A new report published in the Federal Reserve Bank of St. Louis Review provides strong evidence that the Administration’s obsessive focus on boosting exports as a way to help U.S. manufacturers is just plain wrong.
The study debunks the idea that changes in either imports or exports affect growth in manufacturing. Instead, both exports and imports are lagging indicators that respond to changes in manufacturing output rather than cause them.
According to the authors, the “importance of imports to domestic manufacturing performance cannot be overstated.” Intermediate goods imports and capital goods imports are the lifeblood of U.S. manufacturing. Without them, manufacturing output is impossible. In fact, goods imports account for a far greater share of U.S. manufacturing value added than do exports.
Export promotion is misguided at best and seriously harmful if policies include restrictions on imports or manipulation of currency to cheapen the value of the dollar.

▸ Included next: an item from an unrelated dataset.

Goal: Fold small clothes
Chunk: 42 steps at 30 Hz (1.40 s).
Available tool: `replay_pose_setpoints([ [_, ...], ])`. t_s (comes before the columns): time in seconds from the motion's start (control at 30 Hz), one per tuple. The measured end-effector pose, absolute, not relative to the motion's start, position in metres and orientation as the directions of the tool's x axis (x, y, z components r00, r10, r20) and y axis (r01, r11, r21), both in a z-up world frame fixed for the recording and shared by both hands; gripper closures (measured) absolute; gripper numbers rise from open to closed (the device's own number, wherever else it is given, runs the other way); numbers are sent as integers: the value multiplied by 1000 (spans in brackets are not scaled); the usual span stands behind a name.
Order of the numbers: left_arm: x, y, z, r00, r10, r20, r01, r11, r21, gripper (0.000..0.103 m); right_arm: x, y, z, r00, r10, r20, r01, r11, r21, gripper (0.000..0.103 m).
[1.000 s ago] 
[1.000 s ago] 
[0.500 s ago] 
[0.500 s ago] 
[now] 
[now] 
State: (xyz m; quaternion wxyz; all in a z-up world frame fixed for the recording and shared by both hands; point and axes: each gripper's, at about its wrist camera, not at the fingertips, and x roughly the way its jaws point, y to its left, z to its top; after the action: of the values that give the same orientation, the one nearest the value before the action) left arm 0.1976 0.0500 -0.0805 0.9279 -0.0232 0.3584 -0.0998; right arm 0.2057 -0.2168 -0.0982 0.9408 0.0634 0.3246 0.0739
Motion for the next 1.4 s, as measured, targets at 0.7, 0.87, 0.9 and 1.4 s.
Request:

The Administration needs to rethink its approach to economic growth. Exports are not the path to manufacturing success. Foreign trade helps build the U.S. economy more when we find new markets in which to buy raw materials and capital goods than when we push for new markets in which to sell the things we make.
The new study doesn’t deal much with the employment effects of trade, but its conclusions affirm and complement a recent study by The Heritage Foundation that found imports of goods from China in just two sectors (toys and clothing) responsible for more than half a million U.S. jobs.